We have an intractable posterior distribution \(p(x|D)\) that we wish to approximate with \(q(x)\), chosen from a given family of tractable distribution (eg, a gaussian).

We define \(\widetilde{p}(x) = p(x|D)p(D) = p(x,D)\) which is easier to compute pointwise, since we don’t need to compute the expensive \(p(D)\).

The goal is to approximate \(q\) with a cost function defined using the KL-divergence from Information Theory:

\[J(q) = KL(q\|\widetilde{p}) = \sum_x q(x) \log \frac{q(x)}{\widetilde{p}(x)}\]

or using an integral for continuous distributions.

We can implement KL divergence in R:

# KL for continuous functions
KL <- function(q, p_tilde, lower, upper, ...) {
  f <- function(x) q(x, ...) * log(q(x, ...)/p_tilde(x))
  integrate(f, lower, upper)$value
}

# an eg:
p_tilde <- function(x) dgamma(x, shape=3.0, scale=0.25)
q1 <- function(x) dlnorm(x, 0, 1)
q2 <- function(x) dlnorm(x, 0, .45)

curve(p_tilde, 0, 6, lwd=2, ylab="")
curve(q1,      0, 6, lwd=2, col="red",   add=T)
curve(q2,      0, 6, lwd=2, col="green", add=T)  # this one 'seems' closer...


KL(q1,p_tilde, lower=1e-3, upper=100)
## [1] 1.709245
KL(q2,p_tilde, lower=1e-3, upper=100) # ...and in fact, KL gives a smaller number
## [1] 0.3400462

Notice that this is not exactly a DL divergence, since \(\widetilde{p}\) is a non-normalized ‘distribution’.

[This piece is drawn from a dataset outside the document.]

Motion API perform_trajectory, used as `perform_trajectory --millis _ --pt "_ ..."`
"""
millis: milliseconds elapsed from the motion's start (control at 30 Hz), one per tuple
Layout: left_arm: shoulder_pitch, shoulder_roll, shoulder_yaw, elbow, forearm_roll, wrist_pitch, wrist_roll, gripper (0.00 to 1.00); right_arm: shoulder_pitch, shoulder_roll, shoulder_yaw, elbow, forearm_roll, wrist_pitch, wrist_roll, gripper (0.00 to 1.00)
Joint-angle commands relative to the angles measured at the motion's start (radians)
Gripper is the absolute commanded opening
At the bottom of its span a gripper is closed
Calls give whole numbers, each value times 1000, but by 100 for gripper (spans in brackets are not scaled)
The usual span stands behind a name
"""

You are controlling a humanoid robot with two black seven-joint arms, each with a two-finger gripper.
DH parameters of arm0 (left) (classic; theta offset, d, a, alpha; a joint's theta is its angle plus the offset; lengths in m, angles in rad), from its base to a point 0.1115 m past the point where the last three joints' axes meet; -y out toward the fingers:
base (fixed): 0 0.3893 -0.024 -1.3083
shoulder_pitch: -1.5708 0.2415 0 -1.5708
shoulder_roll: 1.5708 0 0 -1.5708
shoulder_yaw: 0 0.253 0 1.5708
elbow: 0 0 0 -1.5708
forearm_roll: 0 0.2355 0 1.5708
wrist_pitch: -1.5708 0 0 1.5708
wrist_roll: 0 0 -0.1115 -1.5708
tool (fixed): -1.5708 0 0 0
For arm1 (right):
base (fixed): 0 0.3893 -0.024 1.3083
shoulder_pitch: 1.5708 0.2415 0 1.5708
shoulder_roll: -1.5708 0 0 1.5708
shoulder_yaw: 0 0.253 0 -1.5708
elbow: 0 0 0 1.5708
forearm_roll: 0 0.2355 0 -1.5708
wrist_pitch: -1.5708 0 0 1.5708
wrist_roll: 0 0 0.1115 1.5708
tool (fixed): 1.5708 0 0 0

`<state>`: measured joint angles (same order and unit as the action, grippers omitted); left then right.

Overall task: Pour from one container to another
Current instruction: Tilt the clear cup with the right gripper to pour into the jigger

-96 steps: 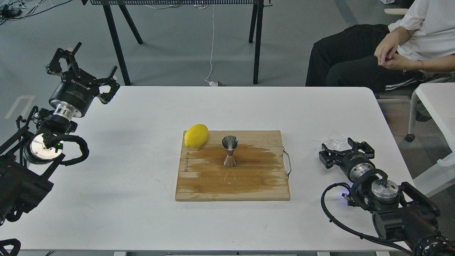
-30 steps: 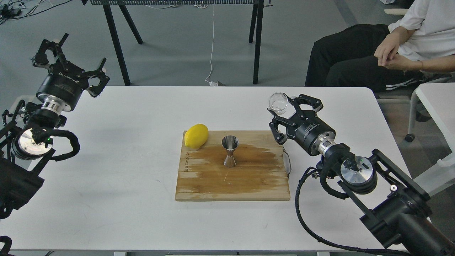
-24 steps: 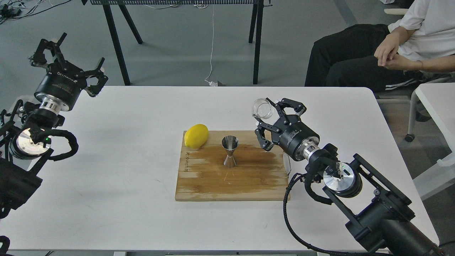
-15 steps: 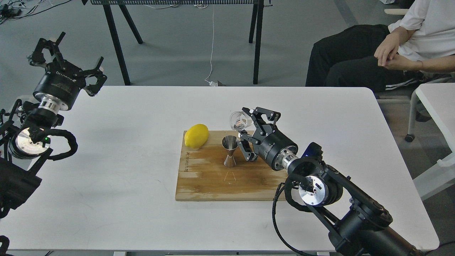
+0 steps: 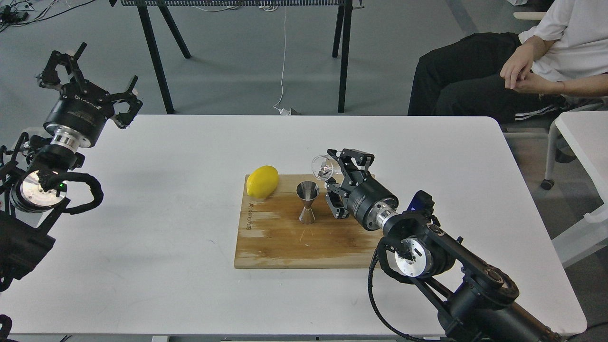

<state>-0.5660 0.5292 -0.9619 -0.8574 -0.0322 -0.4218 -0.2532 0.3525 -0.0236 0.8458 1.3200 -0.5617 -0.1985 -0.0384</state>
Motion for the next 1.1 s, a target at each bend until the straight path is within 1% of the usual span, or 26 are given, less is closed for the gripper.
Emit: perform_trajectory --millis 0,100,200,300,434,534,668,801,1068 --pt "0 0 0 0 0 0 0 100 0 2 1 1 -13 -1 0 32" --pt "0 0 0 0 0 0 0 100 2 8 -2 4 -23 -2 0 32" --pt "2 0 0 0 0 0 0 100 0 14 -4 2 -95 -7 3 32" --pt "2 0 2 0 0 0 0 100 0 24 -30 1 -148 -36 17 32" --pt "2 0 2 0 0 0 0 100 0 24 -48 -1 -155 -44 34 32" --pt "2 0 2 0 0 0 0 100 3 24 -50 -2 -158 -48 34 32" --pt "2 0 0 0 0 0 0 100 16 24 -48 -19 -179 -79 35 32" --pt "2 0 0 0 0 0 0 100 26 24 -50 -45 -179 -79 48 32" --pt "2 2 0 0 0 -2 0 100 28 24 -54 -42 -179 -78 48 32"
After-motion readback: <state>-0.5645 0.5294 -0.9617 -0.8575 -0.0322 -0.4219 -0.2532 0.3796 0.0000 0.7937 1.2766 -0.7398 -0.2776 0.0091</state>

To see that cost function \(J\) works as desired, let’s develop the equation

\[ \begin{array}{lcll} J(q) & = & \sum_x q(x) \log \frac{q(x)}{\widetilde{p}(x)} & \\ & = & \sum_x q(x) \log \frac{q(x)}{p(x|D)p(D)} & \\ & = & \sum_x q(x) \left( \log \frac{q(x)}{p(x|D)} - \log p(D) \right) & \\ & = & \sum_x q(x) \log \frac{q(x)}{p(x|D)} - \log p(D) & \color{blue}{ \sum_x q(x) = 1} \\ & = & KL(q\|p(x|D)) - \log p(D) & \end{array} \]

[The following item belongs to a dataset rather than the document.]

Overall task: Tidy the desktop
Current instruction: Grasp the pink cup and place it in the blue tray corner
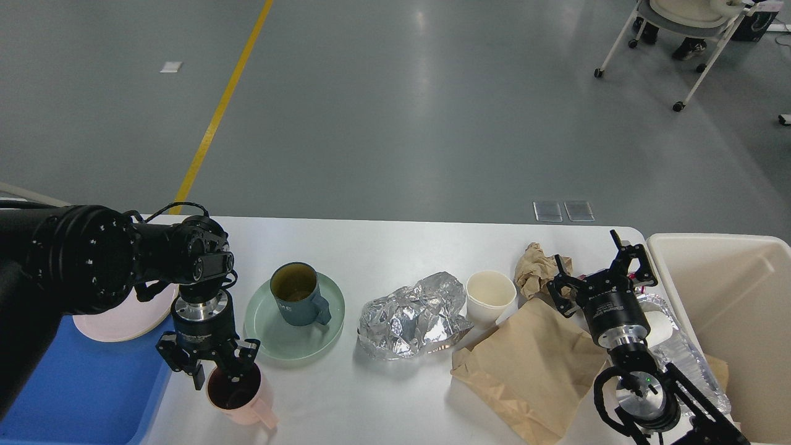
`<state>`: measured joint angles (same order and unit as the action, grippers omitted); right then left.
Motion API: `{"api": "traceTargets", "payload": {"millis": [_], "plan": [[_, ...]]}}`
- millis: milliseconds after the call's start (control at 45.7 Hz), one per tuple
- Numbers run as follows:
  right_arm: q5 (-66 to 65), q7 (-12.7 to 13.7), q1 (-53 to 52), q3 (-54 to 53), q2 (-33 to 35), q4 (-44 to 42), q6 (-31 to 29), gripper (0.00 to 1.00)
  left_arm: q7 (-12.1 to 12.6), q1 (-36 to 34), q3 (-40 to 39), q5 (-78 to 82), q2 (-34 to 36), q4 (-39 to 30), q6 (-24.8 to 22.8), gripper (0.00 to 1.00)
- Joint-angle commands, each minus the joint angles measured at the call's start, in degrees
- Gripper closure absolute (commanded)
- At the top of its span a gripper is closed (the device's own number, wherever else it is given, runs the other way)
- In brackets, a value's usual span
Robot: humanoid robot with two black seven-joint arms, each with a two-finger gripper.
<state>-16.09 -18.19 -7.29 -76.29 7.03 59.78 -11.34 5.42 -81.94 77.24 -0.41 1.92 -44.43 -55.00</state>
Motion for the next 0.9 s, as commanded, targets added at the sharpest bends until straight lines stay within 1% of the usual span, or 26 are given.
{"api": "traceTargets", "payload": {"millis": [0, 241, 394, 503, 547, 569, 678, 809, 875], "plan": [[0.00, -0.01, 0.00, 0.00, 0.00, -0.02, 0.00, 0.00, 0.03, -0.15, -0.16, -0.21, -0.17, -0.22, 0.00, 1.00], [0.00, -0.01, 0.00, 0.00, 0.00, -0.02, 0.00, 0.00, -0.06, -0.86, -0.16, -0.65, -1.04, -0.39, 0.00, 1.00], [0.00, -0.01, 0.00, 0.00, 0.00, -0.02, 0.00, 0.00, -0.59, -1.56, -1.04, -0.73, -0.96, -1.27, 0.00, 1.00], [0.00, -0.01, 0.00, 0.00, 0.00, -0.02, 0.00, 0.00, -1.12, -4.71, -1.92, -0.65, 0.62, -3.81, 0.00, 1.00], [0.00, -0.01, 0.00, 0.00, 0.00, -0.02, 0.00, 0.00, -1.73, -6.82, -2.01, -0.65, 2.55, -5.13, 0.00, 1.00], [0.00, -0.01, 0.00, 0.00, 0.00, -0.02, 0.00, 0.00, -1.91, -8.75, -2.88, -0.56, 5.78, -6.96, 0.00, 1.00], [0.00, -0.01, 0.00, 0.00, 0.00, -0.02, 0.00, 0.00, -1.12, -12.36, -5.79, -0.30, 11.25, -10.41, 0.00, 1.00], [0.00, 0.08, 0.00, 0.00, 0.00, -0.02, 0.00, 0.00, -0.24, -13.86, -6.23, 0.23, 16.26, -12.08, 0.00, 1.00], [0.00, -0.01, 0.00, 0.00, 0.00, -0.02, 0.00, 0.00, 0.72, -13.86, -5.53, 0.49, 19.25, -11.99, 0.00, 1.00]]}}
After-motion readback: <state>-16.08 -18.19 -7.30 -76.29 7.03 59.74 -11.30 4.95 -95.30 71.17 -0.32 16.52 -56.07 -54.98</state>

Since \(p(D)\) is a constant, it means that minimizing \(J(q)\) is minimizing \(KL(q\|p(x|D))\), and so \(q(x)\) will approach \(p(x|D)\).

Aproximation via optim

Here’s an eg where we want to approximate a gamma using log-normals:

variational_lnorm <- function(p_tilde, lower, upper) {
  q <- dlnorm # in this eg, q is a log-normal
  
  J <- function(params) {
    KL(q, p_tilde, lower=lower, upper=upper, meanlog=params[1], sdlog=params[2])
  }
  
  optim(par=c(0, 1), fn=J)$par
}

# an eg:
p_tilde <- function(x) dgamma(x, shape=3.0, scale=0.25)

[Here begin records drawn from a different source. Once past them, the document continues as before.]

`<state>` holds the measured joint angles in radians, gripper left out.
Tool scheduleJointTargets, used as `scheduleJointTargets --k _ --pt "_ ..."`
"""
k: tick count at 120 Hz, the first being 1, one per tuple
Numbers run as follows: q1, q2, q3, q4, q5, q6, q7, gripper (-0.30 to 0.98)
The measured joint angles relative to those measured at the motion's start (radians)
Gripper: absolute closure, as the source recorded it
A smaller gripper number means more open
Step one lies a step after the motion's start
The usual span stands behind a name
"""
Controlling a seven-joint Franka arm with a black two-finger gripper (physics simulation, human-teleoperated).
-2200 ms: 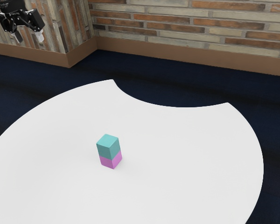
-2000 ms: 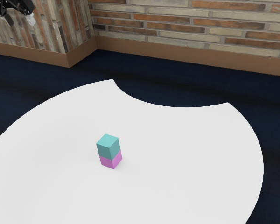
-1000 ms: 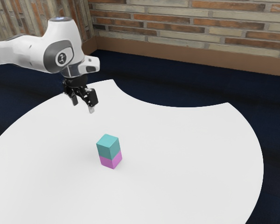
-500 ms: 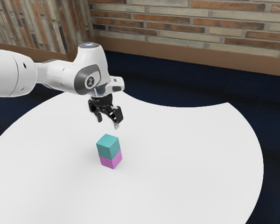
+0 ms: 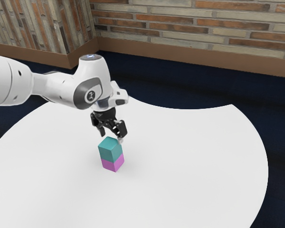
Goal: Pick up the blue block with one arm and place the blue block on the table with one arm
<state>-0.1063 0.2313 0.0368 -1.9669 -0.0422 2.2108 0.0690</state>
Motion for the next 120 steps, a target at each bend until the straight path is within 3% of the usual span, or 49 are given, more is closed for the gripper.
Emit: scheduleJointTargets --k 101,120 --pt "-0.006 0.014 0.002 -0.077 0.012 0.065 -0.004 0.02" --pt "-0.006 0.015 0.002 -0.082 0.009 0.072 -0.004 0.1"
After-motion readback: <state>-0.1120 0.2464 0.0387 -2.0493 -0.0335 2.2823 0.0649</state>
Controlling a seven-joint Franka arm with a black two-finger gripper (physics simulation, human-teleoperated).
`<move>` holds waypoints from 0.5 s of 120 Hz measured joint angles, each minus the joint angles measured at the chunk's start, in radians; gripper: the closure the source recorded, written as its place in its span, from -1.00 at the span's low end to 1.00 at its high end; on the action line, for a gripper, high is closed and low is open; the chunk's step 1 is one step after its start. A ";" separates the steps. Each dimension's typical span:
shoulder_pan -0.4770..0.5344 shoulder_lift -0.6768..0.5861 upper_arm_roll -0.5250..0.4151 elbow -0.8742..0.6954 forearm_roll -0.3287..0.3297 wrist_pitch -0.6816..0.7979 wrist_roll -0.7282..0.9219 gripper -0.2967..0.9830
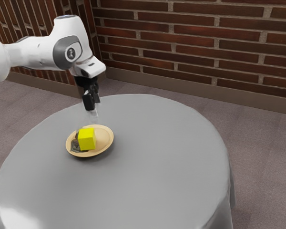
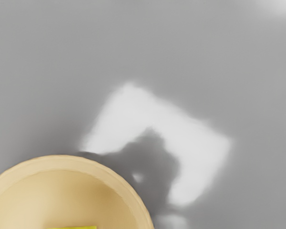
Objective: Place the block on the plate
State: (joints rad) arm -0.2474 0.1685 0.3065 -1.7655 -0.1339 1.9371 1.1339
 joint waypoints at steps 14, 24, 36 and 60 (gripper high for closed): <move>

approximation_params <- variational_lnorm(p_tilde, lower=1e-3, upper=100)
# get the resulting approximation:
q <- function(x) dlnorm(x, approximation_params[1], approximation_params[2])

KL(q,p_tilde,1e-3,10) # compute their distance
## [1] 0.02765858

curve(p_tilde, 0, 6, lwd=2, ylab="", ylim=c(0,1.25))
curve(q,       0, 6, lwd=2, col="red",   add=T)

We can simulate Laplace approximation (ie, gaussian approximation) of, say, a given beta:

variational_norm <- function(p_tilde, lower, upper) {
  q <- dnorm  # in this eg, q is a normal
  
  J <- function(params) {
    KL(q, p_tilde, lower=lower, upper=upper, mean=params[1], sd=params[2])
  }
  
  optim(par=c(0.5, 0.2), fn=J)$par  # initial values are tricky, not very stable
}

p_tilde <- function(x) dbeta(x,11,9)

approximation_params <- variational_norm(p_tilde, lower=1e-3, upper=1-1e-3)
# get the resulting approximation:
q <- function(x) dnorm(x, mean=approximation_params[1], sd=approximation_params[2])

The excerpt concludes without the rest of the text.